On property taxes, Pritzker didn’t offer specifics at limiting their skyrocketing climb beyond hinting at some effort to consolidate or eliminate some of the nearly 7,000 property tax-imposing units of government in the state.
Democratic House Speaker Michael Madigan praised Pritzker’s “straightforward assessment” of accomplishments during the governor’s first year. He also promised to work with the governor this spring on a new budget and on making health care more affordable and expanding education.
Madigan was positioned directly behind Pritzker as the governor delivered his speech. Federal investigators have sought information about the speaker in their wide-ranging corruption probe, though no specific allegations of wrongdoing have been lodged against him. In a statement after the speech, the speaker expressed his support for ethics reforms, though he offered no specifics.
“It’s clear that we must take significant steps within the coming weeks to restore confidence in state government,” Madigan said. “But let’s be clear: Bad actors will always try to game the system and break the law. We must commit to sending the clearest sign the game is over and every step will be taken to prosecute.”
Republicans criticized Pritzker for not going directly after the speaker during the portion of his speech devoted to ethics reforms.
“I just don’t know when somebody in the Democratic Party is gonna stand up to their party chairman and ask for the speaker to resign,” state Rep. Mark Batinick, R-Plainfield, said on WBEZ’s Reset immediately after Pritzker’s speech.

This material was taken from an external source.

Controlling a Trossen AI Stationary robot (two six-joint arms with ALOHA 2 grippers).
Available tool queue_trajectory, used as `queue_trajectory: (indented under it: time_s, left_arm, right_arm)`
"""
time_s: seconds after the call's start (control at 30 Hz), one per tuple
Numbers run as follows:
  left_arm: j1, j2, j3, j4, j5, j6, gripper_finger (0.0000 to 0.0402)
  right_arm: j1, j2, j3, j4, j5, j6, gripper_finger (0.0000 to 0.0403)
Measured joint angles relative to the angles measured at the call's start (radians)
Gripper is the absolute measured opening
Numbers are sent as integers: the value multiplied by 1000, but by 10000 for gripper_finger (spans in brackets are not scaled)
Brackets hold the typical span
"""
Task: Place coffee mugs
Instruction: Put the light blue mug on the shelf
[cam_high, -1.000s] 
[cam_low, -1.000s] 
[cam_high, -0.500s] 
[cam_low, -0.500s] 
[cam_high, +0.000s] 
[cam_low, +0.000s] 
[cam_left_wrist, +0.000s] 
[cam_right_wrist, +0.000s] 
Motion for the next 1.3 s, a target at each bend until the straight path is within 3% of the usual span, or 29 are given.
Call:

“The governor’s obviously ramping up his rhetoric on that issue but I don’t think we’re going to be rid of any of this stuff until the speaker’s gone,” Batinick said.
Pritzker’s address lasted roughly 35 minutes, and he concluded it with an emphasis on diversity. The governor recounted how he asked Secretary of State Jesse White last year to fly a Pride flag over the statehouse for the first time in Illinois history.
“We have a choice about how we tell our story, and I want our Illinois story be one of hope, inclusion, opportunity and kindness,” he said. “I want it to be inspired every day by the fundamental goodness of the people who live and work here and who struggle so hard for a fair shot.
“Those are good ideals to live by. Those are good ideals to govern by,” he concluded. “Let’s all try to remember them in the year ahead.”